**WHAT THE TASK REQUIRES:**
Reproduce the records exactly through the line with "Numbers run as".

(Excerpts from a dataset)
====

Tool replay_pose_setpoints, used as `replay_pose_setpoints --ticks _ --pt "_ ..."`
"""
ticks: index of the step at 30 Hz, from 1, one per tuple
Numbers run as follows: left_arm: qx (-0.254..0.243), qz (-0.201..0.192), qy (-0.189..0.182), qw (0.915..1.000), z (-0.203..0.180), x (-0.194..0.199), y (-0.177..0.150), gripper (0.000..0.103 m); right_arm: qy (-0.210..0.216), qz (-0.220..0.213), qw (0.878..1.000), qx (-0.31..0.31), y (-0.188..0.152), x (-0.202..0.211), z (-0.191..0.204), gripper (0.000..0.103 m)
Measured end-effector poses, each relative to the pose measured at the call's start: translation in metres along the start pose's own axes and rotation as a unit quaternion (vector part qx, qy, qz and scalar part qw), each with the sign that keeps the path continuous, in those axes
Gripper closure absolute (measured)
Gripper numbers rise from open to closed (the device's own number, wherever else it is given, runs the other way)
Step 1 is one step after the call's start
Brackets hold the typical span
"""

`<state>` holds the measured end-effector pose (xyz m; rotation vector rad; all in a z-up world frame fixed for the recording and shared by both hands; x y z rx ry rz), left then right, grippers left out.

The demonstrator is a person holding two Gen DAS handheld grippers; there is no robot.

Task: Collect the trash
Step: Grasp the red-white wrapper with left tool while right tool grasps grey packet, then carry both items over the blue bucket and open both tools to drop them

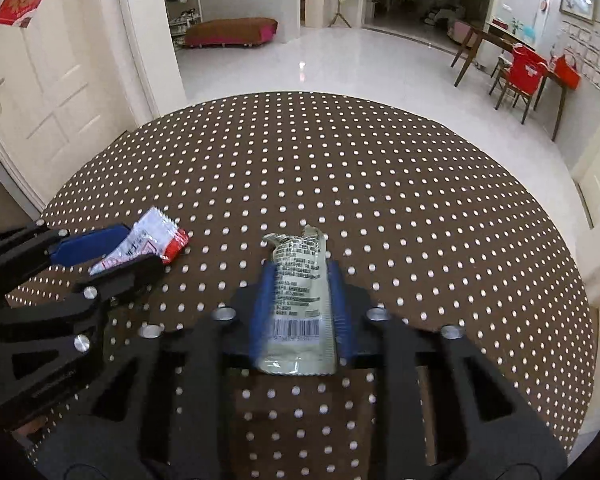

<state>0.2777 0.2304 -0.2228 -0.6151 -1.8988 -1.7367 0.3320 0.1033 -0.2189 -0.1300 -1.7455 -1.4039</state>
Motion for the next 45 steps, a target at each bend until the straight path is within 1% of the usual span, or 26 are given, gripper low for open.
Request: replay_pose_setpoints --ticks 3,7,12,16,22,25,29,31,32,34,35,37,38,41,42,43,45 --pt "0.005 -0.004 0.0 1.0 -0.002 0.006 -0.001 0.069 0.014 -0.003 1.0 -0.023 -0.007 0.011 -0.008 0.089" --pt "0.009 -0.017 -0.007 0.9998 -0.01 0.02 0.0 0.069 0.02 -0.021 0.998 -0.051 -0.016 0.04 -0.029 0.089" --pt "0.001 -0.043 -0.026 0.9988 -0.043 0.041 0.01 0.069 0.018 -0.054 0.995 -0.082 -0.024 0.087 -0.063 0.089" --pt "-0.01 -0.066 -0.049 0.9966 -0.081 0.061 0.018 0.069 0.014 -0.085 0.99 -0.108 -0.028 0.127 -0.092 0.089" --pt "-0.022 -0.097 -0.088 0.9911 -0.144 0.091 0.027 0.069 0.002 -0.128 0.982 -0.138 -0.038 0.185 -0.14 0.089" --pt "-0.035 -0.109 -0.11 0.9873 -0.186 0.107 0.03 0.069 -0.018 -0.15 0.977 -0.152 -0.048 0.221 -0.17 0.089" --pt "-0.054 -0.114 -0.144 0.9815 -0.245 0.122 0.029 0.069 -0.043 -0.173 0.969 -0.173 -0.067 0.263 -0.204 0.089" --pt "-0.066 -0.114 -0.161 0.9782 -0.275 0.124 0.027 0.069 -0.058 -0.177 0.965 -0.183 -0.078 0.279 -0.221 0.089" --pt "-0.075 -0.112 -0.173 0.9757 -0.296 0.125 0.024 0.069 -0.071 -0.179 0.962 -0.193 -0.089 0.29 -0.235 0.089" --pt "-0.086 -0.107 -0.19 0.9722 -0.327 0.124 0.018 0.069 -0.085 -0.179 0.958 -0.208 -0.103 0.3 -0.253 0.089" --pt "-0.094 -0.101 -0.2 0.97 -0.348 0.121 0.013 0.069 -0.092 -0.178 0.955 -0.217 -0.112 0.305 -0.263 0.089" --pt "-0.104 -0.087 -0.214 0.9673 -0.375 0.117 0.002 0.069 -0.106 -0.17 0.95 -0.239 -0.135 0.311 -0.288 0.089" --pt "-0.11 -0.074 -0.225 0.9654 -0.396 0.111 -0.007 0.069 -0.109 -0.166 0.947 -0.251 -0.145 0.312 -0.298 0.089" --pt "-0.125 -0.048 -0.237 0.9623 -0.432 0.094 -0.022 0.069 -0.111 -0.155 0.939 -0.286 -0.172 0.312 -0.325 0.089" --pt "-0.13 -0.039 -0.24 0.9612 -0.442 0.084 -0.026 0.069 -0.118 -0.149 0.936 -0.295 -0.182 0.311 -0.333 0.089" --pt "-0.136 -0.03 -0.242 0.9601 -0.452 0.079 -0.032 0.069 -0.128 -0.139 0.933 -0.305 -0.194 0.307 -0.343 0.089" --pt "-0.152 -0.008 -0.241 0.9585 -0.478 0.061 -0.045 0.069 -0.127 -0.127 0.928 -0.326 -0.213 0.302 -0.356 0.089"
Point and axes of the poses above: each gripper's, at about its wrist camera, not at the fingertips, and x roughly against the way its jaws point, z to its left, y to its top, the point moved 4 cm from there along -x, roughly the way its jaws point, and after that the axes turned 11 degrees about -z, right-handed, at the moved point
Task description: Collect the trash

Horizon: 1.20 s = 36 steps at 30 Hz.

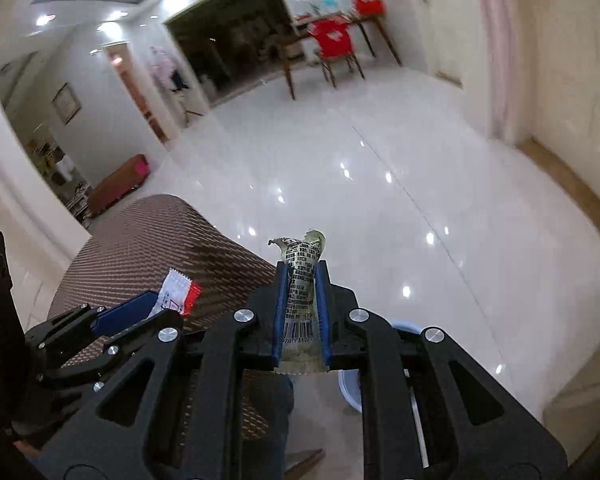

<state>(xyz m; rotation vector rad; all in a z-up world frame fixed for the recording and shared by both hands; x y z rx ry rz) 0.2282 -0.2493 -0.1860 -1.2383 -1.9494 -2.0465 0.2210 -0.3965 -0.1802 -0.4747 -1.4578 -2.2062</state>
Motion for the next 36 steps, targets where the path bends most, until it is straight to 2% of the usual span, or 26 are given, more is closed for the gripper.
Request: replay_pose_setpoints --ticks 8,9,10,12,14,15,18,21,25,30,36 --pt "-0.015 0.091 0.007 0.9957 -0.025 -0.087 -0.035 0.066 -0.033 0.061 0.996 -0.063 -0.041 -0.04 -0.071 0.085" --pt "-0.013 0.101 0.014 0.9947 -0.025 -0.095 -0.038 0.057 -0.036 0.068 0.994 -0.074 -0.048 -0.044 -0.078 0.082" --pt "-0.009 0.108 0.017 0.9939 -0.024 -0.101 -0.041 0.04 -0.035 0.079 0.992 -0.09 -0.054 -0.05 -0.087 0.077" --pt "-0.007 0.108 0.032 0.9936 -0.019 -0.108 -0.041 0.019 -0.037 0.087 0.99 -0.105 -0.062 -0.05 -0.098 0.033" --pt "-0.011 0.104 0.043 0.9936 -0.019 -0.111 -0.039 0.019 -0.045 0.091 0.989 -0.109 -0.067 -0.055 -0.106 0.032" --pt "-0.011 0.106 0.042 0.9934 -0.017 -0.106 -0.044 0.019 -0.044 0.093 0.988 -0.116 -0.069 -0.055 -0.108 0.029" --pt "-0.02 0.104 0.046 0.9934 -0.02 -0.104 -0.041 0.019 -0.055 0.088 0.986 -0.128 -0.067 -0.051 -0.114 0.011" --pt "-0.038 0.086 0.059 0.9938 -0.026 -0.091 -0.034 0.012 -0.067 0.08 0.986 -0.133 -0.065 -0.042 -0.119 0.006" --pt "-0.04 0.06 0.064 0.9954 -0.026 -0.065 -0.026 0.012 -0.08 0.066 0.986 -0.13 -0.052 -0.031 -0.115 0.006" --pt "-0.018 0.029 0.055 0.9979 -0.019 -0.03 -0.014 0.011 -0.075 0.035 0.988 -0.128 -0.033 -0.007 -0.095 0.006" --pt "-0.02 -0.021 0.07 0.9971 -0.007 0.02 0.0 0.011 -0.068 -0.005 0.992 -0.108 -0.011 0.034 -0.058 0.006"
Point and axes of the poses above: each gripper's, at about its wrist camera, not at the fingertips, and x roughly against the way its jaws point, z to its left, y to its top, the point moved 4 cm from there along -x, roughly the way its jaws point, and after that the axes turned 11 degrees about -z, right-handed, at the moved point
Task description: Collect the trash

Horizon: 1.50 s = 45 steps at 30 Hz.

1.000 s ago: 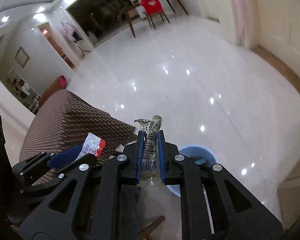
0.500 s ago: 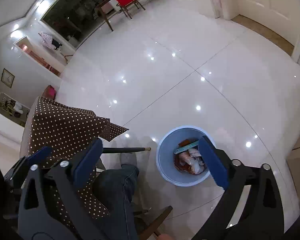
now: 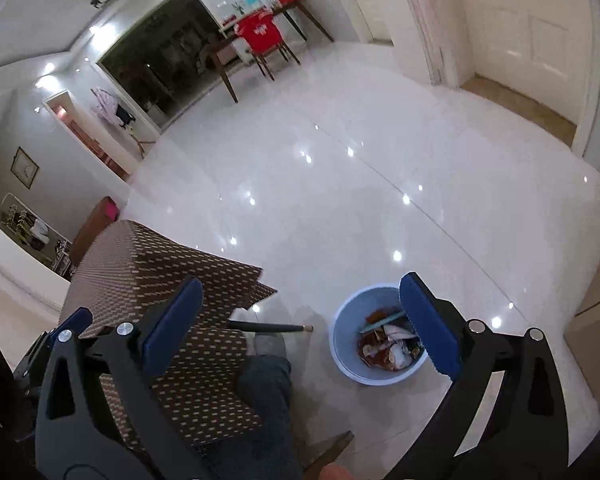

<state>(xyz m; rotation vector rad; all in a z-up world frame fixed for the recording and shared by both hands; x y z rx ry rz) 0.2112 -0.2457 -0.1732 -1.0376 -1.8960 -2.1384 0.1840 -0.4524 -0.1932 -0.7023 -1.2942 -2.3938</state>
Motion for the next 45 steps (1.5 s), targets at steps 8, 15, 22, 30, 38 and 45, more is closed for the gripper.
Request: replay_pose_setpoints --ticks 8,15,22,30,38,45 --pt "-0.036 -0.081 0.06 0.9943 0.027 0.073 0.015 0.011 0.011 -0.057 0.997 0.047 0.011 0.062 0.061 0.006" --pt "0.02 -0.123 0.105 0.9866 0.07 0.133 0.022 0.009 0.026 -0.093 0.99 0.107 0.004 0.099 0.128 0.006" --pt "0.047 -0.181 0.141 0.9721 0.102 0.193 0.031 0.008 0.038 -0.141 0.975 0.165 -0.004 0.135 0.186 0.006" --pt "0.059 -0.233 0.146 0.9597 0.114 0.251 0.028 0.005 0.04 -0.188 0.961 0.2 -0.018 0.165 0.224 0.006" --pt "0.063 -0.251 0.164 0.9518 0.12 0.277 0.026 0.005 0.033 -0.231 0.947 0.219 -0.024 0.187 0.242 0.006" --pt "0.073 -0.259 0.178 0.9464 0.124 0.289 0.024 0.005 0.036 -0.246 0.939 0.238 -0.029 0.193 0.254 0.006"
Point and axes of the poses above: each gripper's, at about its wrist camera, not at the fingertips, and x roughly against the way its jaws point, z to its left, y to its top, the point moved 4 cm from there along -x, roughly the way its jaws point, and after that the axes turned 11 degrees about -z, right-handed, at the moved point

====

**RESULT:**
Tool replay_pose_setpoints, used as `replay_pose_setpoints --ticks _ --pt "_ ..."`
"""
ticks: index of the step at 30 Hz, from 1, one per tuple
Numbers run as follows: left_arm: qx (-0.254..0.243), qz (-0.201..0.192), qy (-0.189..0.182), qw (0.915..1.000), z (-0.203..0.180), x (-0.194..0.199), y (-0.177..0.150), gripper (0.000..0.103 m); right_arm: qy (-0.210..0.216), qz (-0.220..0.213), qw (0.878..1.000), qx (-0.31..0.31), y (-0.188..0.152), x (-0.202..0.211), z (-0.191..0.204), gripper (0.000..0.103 m)

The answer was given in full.